Konsep entitas ini juga diatur dalam hukum Islam, baik dalam hadis maupun dalam firman Allah SWT. Dalam Hadis Riwayat Imam
Bukhari dari Anas bin Malik disebutkan bahwasanya Abu Bakar Shidiq telah menulis surat kepadanya yang berisikan pesan tentang zakat yang
berisikan: “Janganlah digabungkan sesuatu yang terpisah dan jangan pula
dipisahkan sesuatu yang tergabung berserikat, karena takut mengeluarkan zakat. Dan apa-apa yang telah digabungkan dari dua
orang yang telah berserikat berkongsi, maka keduanya harus dikembalikan diperlakukan secara sama”.
Sedangkan dalam firman Allah SWT terdapat pada surat at-Taubah ayat 103: “Ambilkan zakat dari sebagian harta mereka, dengan zakat itu
kamu membersihkan dan menyucikan mereka ...”. Juga dalam surat Al- An’am ayat 141 yang berbunyi: “Makanlah buahnya jika telah berbuah
dan tunaikanlah haknya kewajibannya di hari memetik hasilnya dengan dikeluarkan zakatnya”.
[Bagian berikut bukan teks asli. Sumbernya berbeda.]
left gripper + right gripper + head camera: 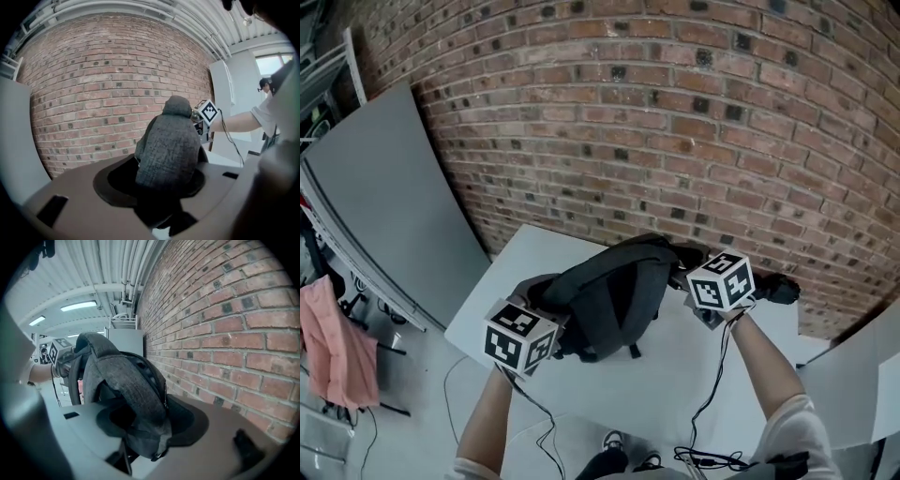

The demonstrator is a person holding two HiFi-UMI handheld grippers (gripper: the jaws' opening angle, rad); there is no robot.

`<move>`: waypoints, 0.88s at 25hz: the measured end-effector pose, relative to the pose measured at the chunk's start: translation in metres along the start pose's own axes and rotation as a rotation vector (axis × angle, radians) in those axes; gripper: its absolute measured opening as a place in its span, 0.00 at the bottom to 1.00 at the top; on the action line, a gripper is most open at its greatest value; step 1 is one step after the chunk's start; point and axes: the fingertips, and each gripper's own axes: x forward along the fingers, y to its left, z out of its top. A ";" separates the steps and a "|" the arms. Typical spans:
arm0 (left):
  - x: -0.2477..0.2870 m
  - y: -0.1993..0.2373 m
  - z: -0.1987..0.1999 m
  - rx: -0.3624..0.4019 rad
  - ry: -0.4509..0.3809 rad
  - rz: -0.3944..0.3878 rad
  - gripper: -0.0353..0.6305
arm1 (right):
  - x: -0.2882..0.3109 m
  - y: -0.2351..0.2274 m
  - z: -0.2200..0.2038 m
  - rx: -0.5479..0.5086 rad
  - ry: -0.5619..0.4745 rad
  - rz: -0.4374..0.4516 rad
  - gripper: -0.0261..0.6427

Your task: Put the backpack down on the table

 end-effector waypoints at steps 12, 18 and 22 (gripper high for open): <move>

Semua landasan hukum Islam di atas berisi perintah untuk menunaikan zakat perusahaan. Bagaimana dengan landasan hukum
yuridisnya? Dalam hukum yuridis juga diatur mengenai kewajiban perusahaan untuk mengeluarkan zakat yaitu dalam Undang-undang
Nomor 38 Tahun 1999, bab IV pasal 11 ayat 2 poin b menyebutkan bahwa harta yang dikenakan zakat adalah perdagangan dan perusahaan.
Dengan kata lain, setiap badan usaha dikenakan zakat. Ketentuan ini
dibuat pemerintah untuk membantu pemberantasan kemiskinan di Indonesia.
Landasan fiqh atau hukum Islam atas kewajiban zakat tidak dapat secara mutlak dijadikan patokan kepatuhan para muzakki untuk
mengeluarkan zakat yang menjadi kewajibannya. Landasan fiqh yang ada tidak menyediakan sangsi “nyata” bagi pelanggarnya. Oleh karena
itu, landasan fiqh harus dipertegas lagi dengan keberadaan landasan yuridis seperti disebutkan di atas. Ditambah lagi, pada umumnya para
pemilik pemegang sahaminvestor perusahaan-perusahaan yang sudah besar go public tidak semuanya beragama Islam. Kondisi inilah yang
menyebabkan landasan normatif-religius tidak dapat dijadikan sebagai satu-satunya patokan kepatuhan para muzakki dalam berzakat. Untuk itu
landasan yuridis yang lebih tegas sangat dibutuhkan peranannya demi pemenuhan kewajiban zakat.